Silah Teslimi ve Uzantılar Soru İşareti

PKK’nın silah bırakma kararı, örgütün lideri Abdullah Öcalan’ın 27 Şubat 2025’te “PKK silah bıraksın ve feshedilsin” çağrısına dayanıyor. Ancak, yaklaşık 5.000 savaşçının bulunduğu Irak’ın kuzeyindeki kamplar ve YPG, PJAK gibi uzantıların durumu belirsiz. Silah teslim sürecinin nasıl işleyeceği, hangi yasal çerçevenin uygulanacağı ve af ya da rehabilitasyon süreçlerinin nasıl şekilleneceği henüz net değil. Öztürk, geçmişte 8 kez çıkarılan pişmanlık yasalarının faydalı olduğunu, ancak teslim sürecinde şeffaflık gerektiğini vurguladı.

Siyasi ve Toplumsal Yankılar

Fesih kararı, Türkiye’de hem umut hem de şüpheyle karşılandı. AK Parti Sözcüsü Ömer Çelik, “PKK’nın feshi ve silah bırakması Türk demokrasisini güçlendirir,” derken, DEM Parti, kongreyi “yeni bir başlangıç” olarak niteledi. Ancak, Lozan ve Sevr’e atıflar, X platformunda yoğun tepki çekti. Erdoğan’ın 12 Mayıs’taki Kabine Toplantısı’nda yapacağı açıklama ve Bahçeli ile olası görüşmesi, sürecin yönünü belirleyecek. CHP lideri Özgür Özel’in tutumu da merak konusu.

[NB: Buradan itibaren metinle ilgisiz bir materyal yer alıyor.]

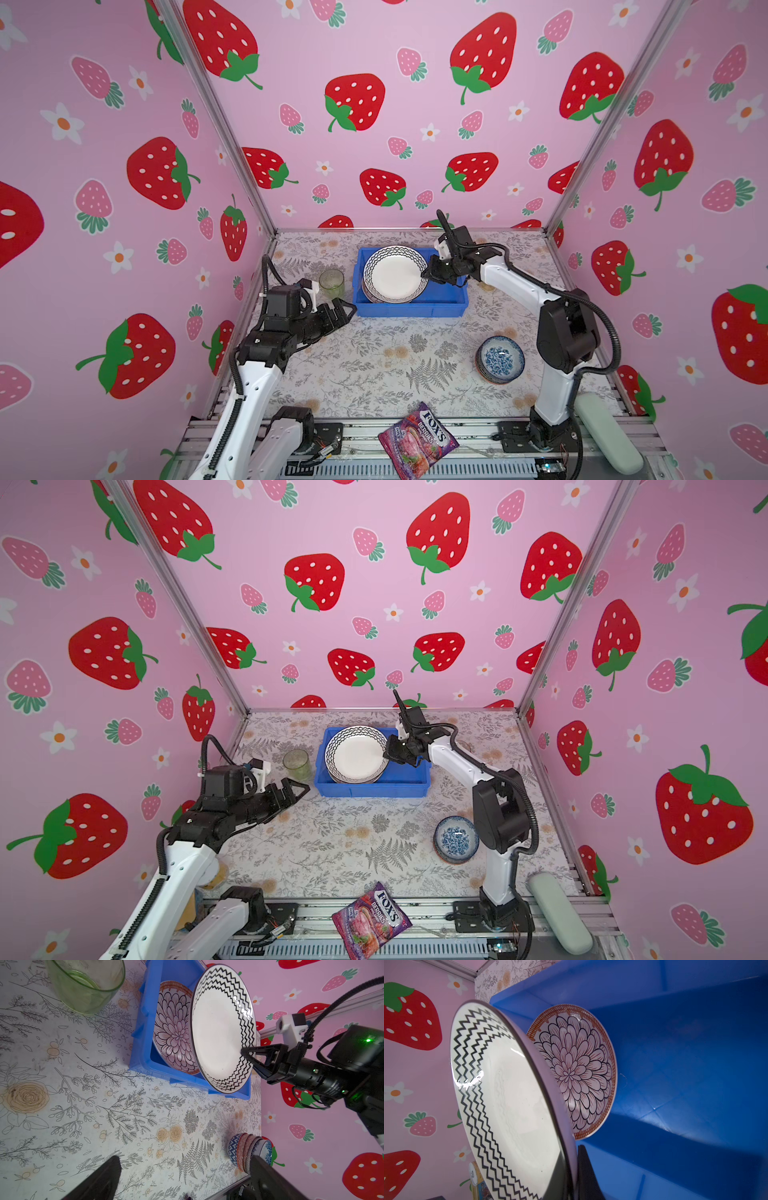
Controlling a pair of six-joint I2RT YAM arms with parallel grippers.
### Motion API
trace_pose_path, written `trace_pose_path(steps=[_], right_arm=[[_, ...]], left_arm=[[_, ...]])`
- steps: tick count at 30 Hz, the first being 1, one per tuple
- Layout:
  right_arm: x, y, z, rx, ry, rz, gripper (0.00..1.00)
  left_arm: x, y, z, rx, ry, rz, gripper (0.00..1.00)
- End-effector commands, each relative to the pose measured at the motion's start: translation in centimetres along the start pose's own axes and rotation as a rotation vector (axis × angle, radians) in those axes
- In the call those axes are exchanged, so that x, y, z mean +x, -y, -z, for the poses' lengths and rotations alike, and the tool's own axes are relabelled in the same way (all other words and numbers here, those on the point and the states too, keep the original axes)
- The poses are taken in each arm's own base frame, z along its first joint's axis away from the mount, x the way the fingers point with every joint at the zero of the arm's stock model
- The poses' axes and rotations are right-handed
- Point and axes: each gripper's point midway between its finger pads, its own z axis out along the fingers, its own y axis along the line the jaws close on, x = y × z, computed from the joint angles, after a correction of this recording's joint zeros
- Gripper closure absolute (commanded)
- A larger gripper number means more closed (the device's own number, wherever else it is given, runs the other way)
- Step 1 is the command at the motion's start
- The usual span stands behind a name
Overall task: Place the mixed dishes into the plastic bin
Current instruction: 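Lower the zigzag plate onto the flower plate in the bin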
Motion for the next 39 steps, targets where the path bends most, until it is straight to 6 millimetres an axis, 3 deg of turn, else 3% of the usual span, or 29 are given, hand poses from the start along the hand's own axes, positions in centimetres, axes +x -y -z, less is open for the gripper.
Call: trace_pose_path(steps=[1,26,39], right_arm=[[-3.3,-3.3,1.1,-0.13,0.119,-0.009,1.0],[-1.9,0.7,-5.0,-0.066,0.066,-0.098,1.0],[-1.2,0.7,-7.0,-0.064,0.034,-0.099,0.98]], left_arm=[[-0.4,0.5,0.1,0.027,0.01,-0.011,0.01],[-0.1,-0.8,-1.5,0.018,-0.025,0.017,0.01],[0.2,-1.3,-2.0,0.016,-0.037,0.03,0.01]])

Lozan ve Sevr Tartışmaları

Lozan Antlaşması, 24 Temmuz 1923’te TBMM temsilcileriyle İtilaf Devletleri arasında imzalanarak, Sevr’in yerine geçti ve Türkiye’nin bağımsızlığını tescilledi. Sevr, 1920’de Osmanlıya dayatılan, ancak TBMM’nin Kurtuluş Savaşı’yla yırtıp attığı bir taslaktı. PKK’nın Lozan’ı “Kürt inkarının temeli” olarak sunması, tarihsel gerçekleri çarpıttığı gerekçesiyle eleştirildi. Bildirideki “1921 Anayasası” vurgusu, Cumhuriyetin henüz kurulmadığı, ulus devlet ve laiklik ilkelerinin olmadığı bir dönemi işaret ederek tartışma yarattı.